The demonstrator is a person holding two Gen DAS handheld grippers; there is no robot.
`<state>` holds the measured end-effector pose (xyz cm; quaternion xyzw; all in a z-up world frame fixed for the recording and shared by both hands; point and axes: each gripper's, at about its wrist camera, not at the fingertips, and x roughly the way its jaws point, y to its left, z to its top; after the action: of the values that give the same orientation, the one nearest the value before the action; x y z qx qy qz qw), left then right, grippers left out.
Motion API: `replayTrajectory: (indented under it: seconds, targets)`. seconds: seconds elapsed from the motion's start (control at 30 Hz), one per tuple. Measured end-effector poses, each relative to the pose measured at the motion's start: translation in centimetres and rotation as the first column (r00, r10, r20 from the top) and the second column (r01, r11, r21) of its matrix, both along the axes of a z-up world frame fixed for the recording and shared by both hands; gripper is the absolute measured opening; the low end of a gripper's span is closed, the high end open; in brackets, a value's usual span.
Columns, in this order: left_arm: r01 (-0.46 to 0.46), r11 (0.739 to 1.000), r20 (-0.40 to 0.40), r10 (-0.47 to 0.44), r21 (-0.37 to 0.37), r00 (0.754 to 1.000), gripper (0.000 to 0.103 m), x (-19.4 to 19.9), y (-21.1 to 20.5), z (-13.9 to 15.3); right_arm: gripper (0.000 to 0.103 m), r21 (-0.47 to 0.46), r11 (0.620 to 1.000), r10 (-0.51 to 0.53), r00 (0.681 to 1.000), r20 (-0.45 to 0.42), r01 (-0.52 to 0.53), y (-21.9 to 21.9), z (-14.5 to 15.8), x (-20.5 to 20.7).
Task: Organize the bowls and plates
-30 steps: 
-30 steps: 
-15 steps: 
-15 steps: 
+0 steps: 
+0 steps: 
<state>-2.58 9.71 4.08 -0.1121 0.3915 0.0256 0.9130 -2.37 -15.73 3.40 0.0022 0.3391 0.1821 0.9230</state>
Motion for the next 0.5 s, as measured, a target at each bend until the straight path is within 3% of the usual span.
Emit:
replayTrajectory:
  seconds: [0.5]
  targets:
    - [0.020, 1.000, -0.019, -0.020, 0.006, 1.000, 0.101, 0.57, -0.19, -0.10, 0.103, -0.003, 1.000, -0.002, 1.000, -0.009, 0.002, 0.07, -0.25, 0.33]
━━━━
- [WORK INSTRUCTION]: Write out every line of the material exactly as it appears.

- [TASK ANSWER]:
The demonstrator is a person holding two Gen DAS handheld grippers; there is no robot.
`<state>` holds the measured end-effector pose (xyz cm; quaternion xyzw; all in a z-up world frame fixed for the recording and shared by both hands; point and axes: each gripper's, at about its wrist camera, not at the fingertips, and x roughly the way its jaws point, y to its left, z to its top; after the action: of the values that give the same orientation, the one nearest the value before the action; x y z qx qy qz qw), left then right, grippers left out.
Motion API: `replayTrajectory: (indented under it: seconds, targets)`. seconds: seconds elapsed from the motion's start (control at 30 Hz), one per tuple. Measured end-effector poses, each relative to the pose measured at the motion's start: translation in centimetres and rotation as the first column (r00, r10, r20 from the top) and the second column (r01, r11, r21) of its matrix, both along the axes of a z-up world frame fixed for the recording and shared by both hands; gripper is the absolute measured opening; the low end of a gripper's span is closed, the high end open; in brackets, a value's usual span.
Columns, in this order: left_arm: r01 (-0.46 to 0.46), r11 (0.739 to 1.000), r20 (-0.40 to 0.40), r10 (-0.47 to 0.44), r21 (-0.37 to 0.37), r00 (0.754 to 1.000), gripper (0.000 to 0.103 m), x (-19.4 to 19.9), y (-21.1 to 20.5), z (-13.9 to 15.3); right_arm: gripper (0.000 to 0.103 m), r21 (-0.47 to 0.46), r11 (0.620 to 1.000), r10 (-0.51 to 0.53), r00 (0.681 to 1.000), r20 (-0.45 to 0.42), r01 (-0.52 to 0.53), y (-21.9 to 21.9), z (-14.5 to 15.8), x (-20.5 to 20.7).
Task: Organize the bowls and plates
-30 steps: 
-30 steps: 
-15 steps: 
-15 steps: 
+0 steps: 
+0 steps: 
<state>-2.58 9.71 4.08 -0.1121 0.3915 0.0256 0.9130 -2.37 -15.73 3.40 0.0022 0.3391 0.1821 0.9230</state>
Motion for the next 0.5 s, as measured, a target at each bend until the straight path is within 3% of the usual span.
Emit:
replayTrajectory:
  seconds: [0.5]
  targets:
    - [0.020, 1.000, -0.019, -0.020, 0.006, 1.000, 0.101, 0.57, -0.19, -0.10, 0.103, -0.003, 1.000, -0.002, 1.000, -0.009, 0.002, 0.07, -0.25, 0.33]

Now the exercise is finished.